Instructions for the task
What are the lines of the listing below, word for word, from the first down to the one that contains "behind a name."?

Dataset excerpt
----

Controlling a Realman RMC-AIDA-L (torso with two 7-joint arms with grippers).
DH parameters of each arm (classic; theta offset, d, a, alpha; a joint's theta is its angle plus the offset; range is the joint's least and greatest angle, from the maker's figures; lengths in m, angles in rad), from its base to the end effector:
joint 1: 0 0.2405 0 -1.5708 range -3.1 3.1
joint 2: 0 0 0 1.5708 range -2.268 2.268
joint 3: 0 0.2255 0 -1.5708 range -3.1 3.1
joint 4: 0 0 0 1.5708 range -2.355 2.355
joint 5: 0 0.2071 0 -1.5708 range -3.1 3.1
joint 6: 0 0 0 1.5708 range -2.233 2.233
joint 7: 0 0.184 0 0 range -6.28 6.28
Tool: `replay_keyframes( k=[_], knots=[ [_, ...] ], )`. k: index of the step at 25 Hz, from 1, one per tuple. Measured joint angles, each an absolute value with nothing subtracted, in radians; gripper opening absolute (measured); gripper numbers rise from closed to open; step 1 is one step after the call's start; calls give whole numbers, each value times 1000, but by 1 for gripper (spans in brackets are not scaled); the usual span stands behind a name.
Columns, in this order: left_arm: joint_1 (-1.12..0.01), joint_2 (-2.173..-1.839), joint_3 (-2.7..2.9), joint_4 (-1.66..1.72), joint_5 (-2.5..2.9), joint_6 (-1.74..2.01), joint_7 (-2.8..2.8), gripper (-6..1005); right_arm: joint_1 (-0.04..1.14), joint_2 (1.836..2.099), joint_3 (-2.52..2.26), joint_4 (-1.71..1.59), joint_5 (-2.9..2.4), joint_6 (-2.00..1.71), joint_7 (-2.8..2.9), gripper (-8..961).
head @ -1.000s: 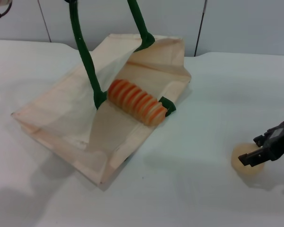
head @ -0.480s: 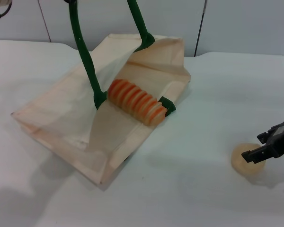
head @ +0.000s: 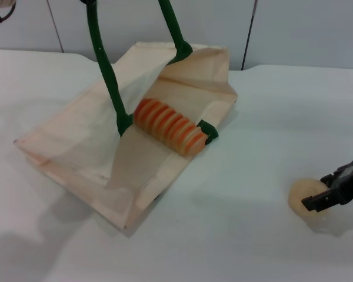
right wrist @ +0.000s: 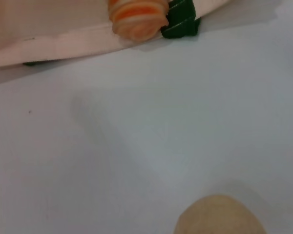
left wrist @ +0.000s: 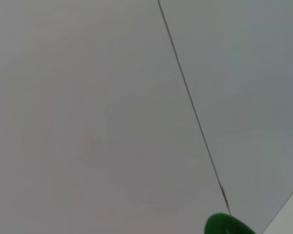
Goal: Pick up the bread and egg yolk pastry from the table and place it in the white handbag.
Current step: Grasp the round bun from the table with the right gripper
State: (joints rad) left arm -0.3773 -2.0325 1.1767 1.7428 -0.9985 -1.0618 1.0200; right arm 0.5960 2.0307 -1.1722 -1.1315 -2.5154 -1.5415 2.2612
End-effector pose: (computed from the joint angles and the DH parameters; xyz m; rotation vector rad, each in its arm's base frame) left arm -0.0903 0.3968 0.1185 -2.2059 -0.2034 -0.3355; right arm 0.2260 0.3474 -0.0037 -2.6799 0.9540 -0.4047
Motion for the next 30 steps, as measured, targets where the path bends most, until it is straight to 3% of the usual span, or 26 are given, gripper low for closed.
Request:
replay_keyframes(
  k=[17, 30],
  knots=[
    [-378, -2032, 1196, 1727, -997, -1049, 1023, 179, 613, 2034, -1188, -1102, -2512, -1515, 2268, 778],
    [-377, -2031, 1196, 1727, -997, -1039, 1022, 180, 629, 2033, -1189, -1094, -2516, -1516, 2279, 587]
  ],
)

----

Answer box
Controlling a Realman RMC-AIDA-L (torso with two 7-joint arms with grippers).
DH parameters of each arm (classic; theta offset, d, a, alpha; a joint's theta is its angle plus the offset; range is the joint's least and greatest angle, from the maker's figures; lengths in m, angles in rad), from its base to the end effector:
joint 1: 0 0.2405 0 -1.5708 range -3.1 3.1
joint 2: 0 0 0 1.5708 range -2.268 2.268
joint 3: 0 0.2255 0 -1.5708 range -3.1 3.1
joint 4: 0 0 0 1.5708 range -2.355 2.355
joint 5: 0 0.2071 0 -1.5708 range -3.1 3.1
joint 6: 0 0 0 1.5708 range -2.233 2.233
joint 7: 0 0.184 0 0 range -6.28 6.28
Tool: `replay_keyframes( k=[_], knots=[ [_, ...] ], )`. k: index of the step at 25 Hz, from 1, one per tuple. Measured joint angles, each an absolute value with nothing subtracted, in radians; gripper opening absolute (measured); gripper numbers rise from closed to open; step 1 is one step after the call's start; calls give whole numbers, each value times 1000, but by 1 for gripper (spans in brackets are not scaled); the usual span stands behind a name.

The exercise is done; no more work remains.